De deskundige mevrouw (naam deskundige), optredend namens voormelde inrichting, heeft bij de behandeling ter terechtzitting gepersisteerd bij voornoemd advies. Zij heeft voorts het navolgende verklaard, verkort en zakelijk weergegeven:
Betrokkene is aangemeld voor de longcare afdeling op het terrein van de Woenselse Poort. Hij staat op de 2e plek van de wachtlijst.Binnen enkele maanden zal dit zijn beslag hebben. Een alternatief is er eigenlijk niet. Het verblijf op de longcare afdeling duurt maximaal 4 jaar. Daar wordt bekeken hoe betrokkene omgaat met meer vrijheden. Daarna gaat betrokkene naar de reguliere psychiatrie.

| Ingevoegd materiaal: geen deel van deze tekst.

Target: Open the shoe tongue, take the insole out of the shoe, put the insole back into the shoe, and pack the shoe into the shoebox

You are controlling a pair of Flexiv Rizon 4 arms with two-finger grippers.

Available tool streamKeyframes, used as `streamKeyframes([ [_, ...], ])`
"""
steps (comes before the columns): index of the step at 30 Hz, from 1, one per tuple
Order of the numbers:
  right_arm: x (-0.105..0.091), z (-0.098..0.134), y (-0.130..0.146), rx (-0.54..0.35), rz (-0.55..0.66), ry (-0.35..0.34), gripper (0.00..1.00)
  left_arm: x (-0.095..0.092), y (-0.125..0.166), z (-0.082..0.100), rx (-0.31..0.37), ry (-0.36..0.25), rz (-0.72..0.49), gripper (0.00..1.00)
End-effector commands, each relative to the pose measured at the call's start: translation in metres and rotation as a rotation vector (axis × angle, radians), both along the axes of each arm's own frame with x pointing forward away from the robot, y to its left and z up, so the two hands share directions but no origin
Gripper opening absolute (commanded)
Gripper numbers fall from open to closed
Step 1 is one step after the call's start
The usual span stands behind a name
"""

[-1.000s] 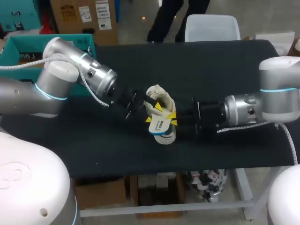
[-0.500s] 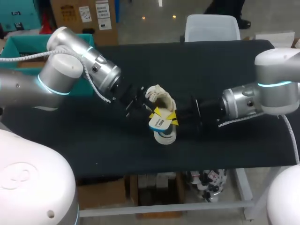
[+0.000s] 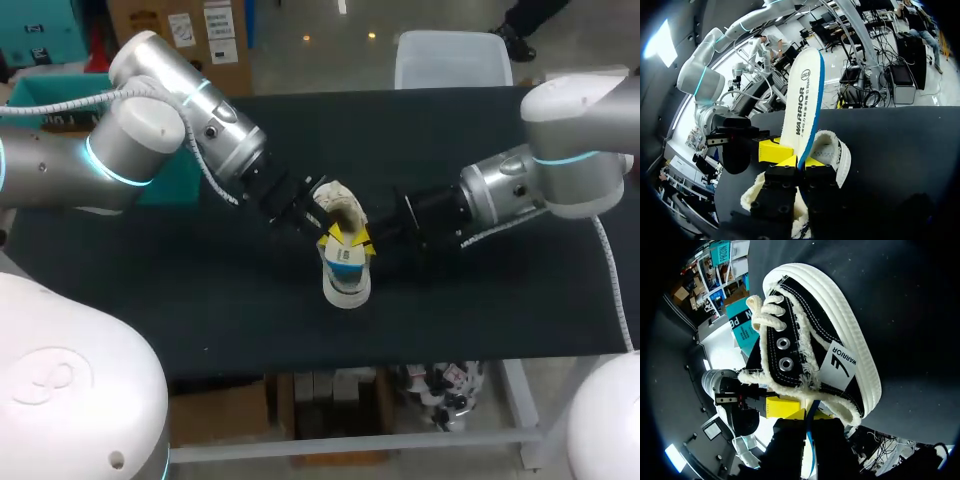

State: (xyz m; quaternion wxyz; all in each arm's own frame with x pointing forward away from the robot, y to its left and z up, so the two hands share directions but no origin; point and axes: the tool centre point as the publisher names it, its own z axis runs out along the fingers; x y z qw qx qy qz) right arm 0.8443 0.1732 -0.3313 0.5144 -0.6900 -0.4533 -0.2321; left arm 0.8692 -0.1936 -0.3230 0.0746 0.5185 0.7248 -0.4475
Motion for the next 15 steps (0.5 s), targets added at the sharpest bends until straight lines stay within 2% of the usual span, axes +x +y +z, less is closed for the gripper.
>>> streamKeyframes([
  [1, 0.011, -0.005, 0.009, -0.016, 0.008, 0.009, 0.0, 0.005, -0.009, -0.008, 0.001, 0.011, -0.009, 0.0],
  [9, 0.017, -0.015, 0.007, -0.026, -0.008, 0.023, 0.0, 0.015, -0.008, -0.024, 0.012, 0.022, 0.002, 0.0],
  [15, 0.02, -0.02, 0.006, -0.034, -0.029, 0.035, 0.0, 0.022, -0.007, -0.026, 0.009, 0.023, 0.022, 0.0],
])
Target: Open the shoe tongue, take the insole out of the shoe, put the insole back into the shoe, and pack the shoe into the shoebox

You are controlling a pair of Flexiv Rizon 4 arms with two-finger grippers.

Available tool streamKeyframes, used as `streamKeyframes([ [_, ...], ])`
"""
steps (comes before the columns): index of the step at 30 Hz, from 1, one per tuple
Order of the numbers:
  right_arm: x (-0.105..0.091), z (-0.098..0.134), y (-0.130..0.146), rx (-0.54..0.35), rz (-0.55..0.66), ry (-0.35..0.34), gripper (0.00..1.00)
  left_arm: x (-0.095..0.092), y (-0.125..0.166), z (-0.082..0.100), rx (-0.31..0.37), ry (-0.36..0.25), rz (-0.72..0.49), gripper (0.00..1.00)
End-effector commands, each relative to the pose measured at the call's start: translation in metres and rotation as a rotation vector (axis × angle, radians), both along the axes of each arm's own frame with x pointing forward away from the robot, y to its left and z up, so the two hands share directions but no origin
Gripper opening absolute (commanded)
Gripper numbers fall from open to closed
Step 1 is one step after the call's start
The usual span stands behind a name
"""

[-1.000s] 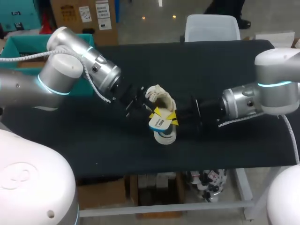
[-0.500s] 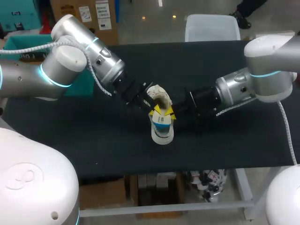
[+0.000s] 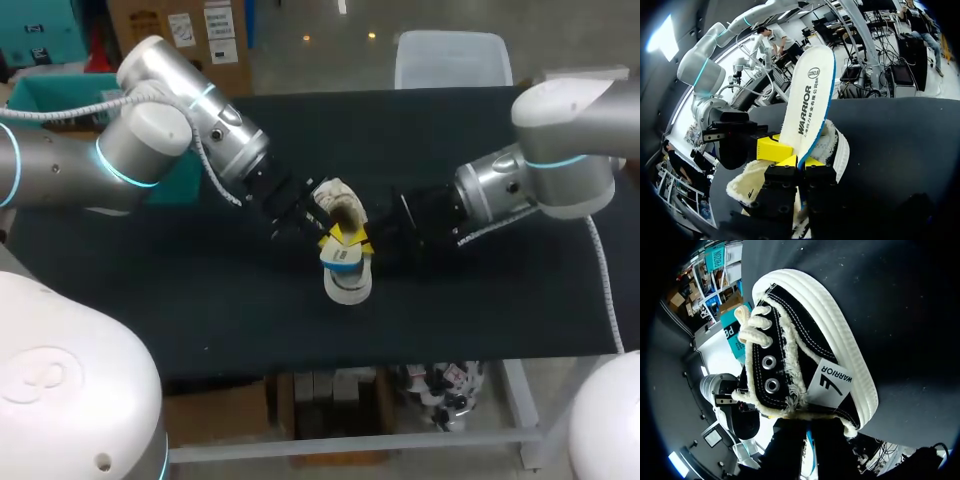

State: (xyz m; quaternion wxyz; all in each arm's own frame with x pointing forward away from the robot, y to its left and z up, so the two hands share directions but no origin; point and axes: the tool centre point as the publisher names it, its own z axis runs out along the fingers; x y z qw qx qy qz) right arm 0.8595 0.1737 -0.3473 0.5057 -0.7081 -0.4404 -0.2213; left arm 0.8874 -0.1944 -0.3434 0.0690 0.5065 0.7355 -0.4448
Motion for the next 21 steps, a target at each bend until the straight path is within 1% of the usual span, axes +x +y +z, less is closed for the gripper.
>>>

Het is van belang dat betrokkene trouw zijn medicijnen inneemt. De kliniek gelooft dat betrokkene van goede wil is, maar buiten de inrichting is het moeilijk om de verleidingen te weerstaan. Het is nog wachten op het ministerie voor wat betreft de goedkeuring inzake het transmuraal verlof. Het advies luidt verlenging met een jaar om betrokkene perspectief te bieden.
De officier van justitie heeft aangevoerd, verkort en zakelijk weergegeven:
Ik persisteer bij mijn vordering. Ik sta voor de bescherming van de maatschappij.
Betrokkene is erg vooruitgegaan maar hij is er nog niet.
De raadsman van de terbeschikkinggestelde heeft aangevoerd, verkort en zakelijk weergegeven:
De afgelopen twee jaar heeft betrokkene zich positief ontwikkeld.
Ik ben het eens met een verlenging van de TBS met één jaar maar niet met twee jaar.
De rechtbank verenigt zich met het advies van voornoemde inrichting en met de daarop ter terechtzitting gegeven toelichting door de deskundige.
Alhoewel betrokkene zich in de afgelopen periode positief heeft ontwikkeld, is er naar het oordeel van de rechtbank, gelet op het advies en de daarop ter terechtzitting gegeven toelichting en anders dan betrokkene stelt, nog steeds sprake van recidivegevaar.
Gelet op het vorenstaande, gezien artikel 38d en 38e van het Wetboek van Strafrecht is de rechtbank van oordeel dat de veiligheid van anderen dan wel de algemene veiligheid van personen de verlenging van de terbeschikkingstelling eist.
DE BESLISSING
De rechtbank:
verlengt de termijn gedurende welke [terbeschikkinggestelde ] ter beschikking is gesteld met één jaar.
Deze beslissing is gegeven door
mr. E.M.J. Raeijmaekers, voorzitter,
mr. C.B.M. Bruens en mr. M. Senden, leden,
in tegenwoordigheid van L.D. Wittenberg, griffier,
en is uitgesproken ter openbare terechtzitting van deze rechtbank van 22 februari 2013.